*WORK REQUEST:* Could the data below be printed out exactly, with the pictures left out?

SUPPLIED DATA Block Start

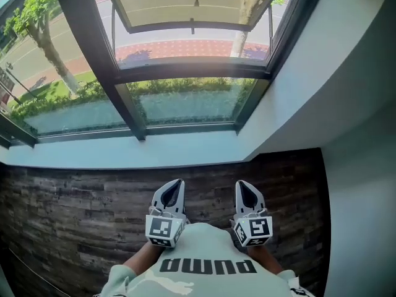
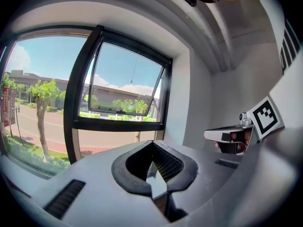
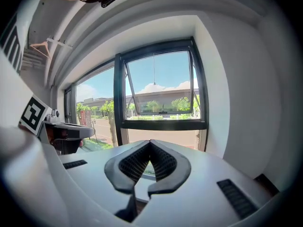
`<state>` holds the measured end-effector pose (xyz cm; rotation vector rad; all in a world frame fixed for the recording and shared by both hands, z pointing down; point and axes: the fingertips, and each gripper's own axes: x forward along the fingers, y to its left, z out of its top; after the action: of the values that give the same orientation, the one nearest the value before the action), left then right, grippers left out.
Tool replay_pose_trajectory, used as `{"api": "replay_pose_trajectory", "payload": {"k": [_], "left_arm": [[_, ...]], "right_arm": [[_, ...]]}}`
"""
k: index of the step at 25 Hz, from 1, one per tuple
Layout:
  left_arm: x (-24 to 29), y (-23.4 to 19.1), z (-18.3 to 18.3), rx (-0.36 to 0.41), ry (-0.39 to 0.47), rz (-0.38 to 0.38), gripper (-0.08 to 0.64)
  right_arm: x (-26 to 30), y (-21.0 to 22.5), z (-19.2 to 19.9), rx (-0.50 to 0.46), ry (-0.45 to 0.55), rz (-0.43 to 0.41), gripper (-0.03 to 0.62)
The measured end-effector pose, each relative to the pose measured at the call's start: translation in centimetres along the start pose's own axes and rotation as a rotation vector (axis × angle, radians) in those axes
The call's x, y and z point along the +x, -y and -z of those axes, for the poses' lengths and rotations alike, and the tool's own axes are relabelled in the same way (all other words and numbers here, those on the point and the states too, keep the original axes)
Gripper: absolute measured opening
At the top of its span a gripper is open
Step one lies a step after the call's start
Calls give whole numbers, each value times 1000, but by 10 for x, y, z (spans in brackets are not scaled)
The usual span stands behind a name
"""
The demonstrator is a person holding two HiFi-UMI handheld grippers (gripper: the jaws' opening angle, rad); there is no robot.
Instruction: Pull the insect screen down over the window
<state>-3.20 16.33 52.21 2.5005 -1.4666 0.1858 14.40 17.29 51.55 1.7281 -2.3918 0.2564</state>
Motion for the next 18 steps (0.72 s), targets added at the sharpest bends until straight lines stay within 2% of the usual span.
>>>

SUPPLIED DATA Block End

*ANSWER TO THIS TASK:*
`<state>` holds the measured end-effector pose (xyz cm; rotation vector rad; all in a world frame fixed for the recording and shared by both hands, z pointing down; point and axes: the fingertips, and each gripper's own axes: x forward along the fingers, y to its left, z out of its top; after the action: of the values that give the same orientation, the one nearest the value before the action), left then right, grippers left out.
Tool replay_pose_trajectory, used as `{"api": "replay_pose_trajectory", "payload": {"k": [_], "left_arm": [[_, ...]], "right_arm": [[_, ...]]}}`
"""
k: index of the step at 25 Hz, from 1, one per tuple
Layout:
  left_arm: x (-24 to 29), y (-23.4 to 19.1), z (-18.3 to 18.3), rx (-0.36 to 0.41), ry (-0.39 to 0.47), rz (-0.38 to 0.38), gripper (-0.08 to 0.64)
  right_arm: x (-26 to 30), y (-21.0 to 22.5), z (-19.2 to 19.9), rx (-0.50 to 0.46), ry (-0.45 to 0.55), rz (-0.43 to 0.41), gripper (-0.03 to 0.62)
The measured end-effector pose, each relative to the pose measured at the call's start: translation in centimetres along the start pose's own axes and rotation as a rotation vector (axis × angle, radians) in those axes
The call's x, y and z point along the +x, -y and -z of those axes, for the poses' lengths and rotations alike, and the tool's own axes are relabelled in the same way (all other words and numbers here, those on the point and the states too, keep the original axes)
Gripper: absolute measured opening
At the top of its span a gripper is open
Step one lies a step after the call's start
Calls give whole numbers, each value times 1000, but by 10 for x, y, z (spans in brackets are not scaled)
The usual span stands behind a name
"""
The demonstrator is a person holding two HiFi-UMI handheld grippers (gripper: the jaws' opening angle, rad); there is no robot.
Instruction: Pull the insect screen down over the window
<state>-3.20 16.33 52.21 2.5005 -1.4666 0.1858 14.40 17.29 51.55 1.7281 -2.3918 0.2564</state>
Motion for the next 18 steps (0.72 s), targets added at the sharpest bends until straight lines stay within 2% of the usual span.
>>>

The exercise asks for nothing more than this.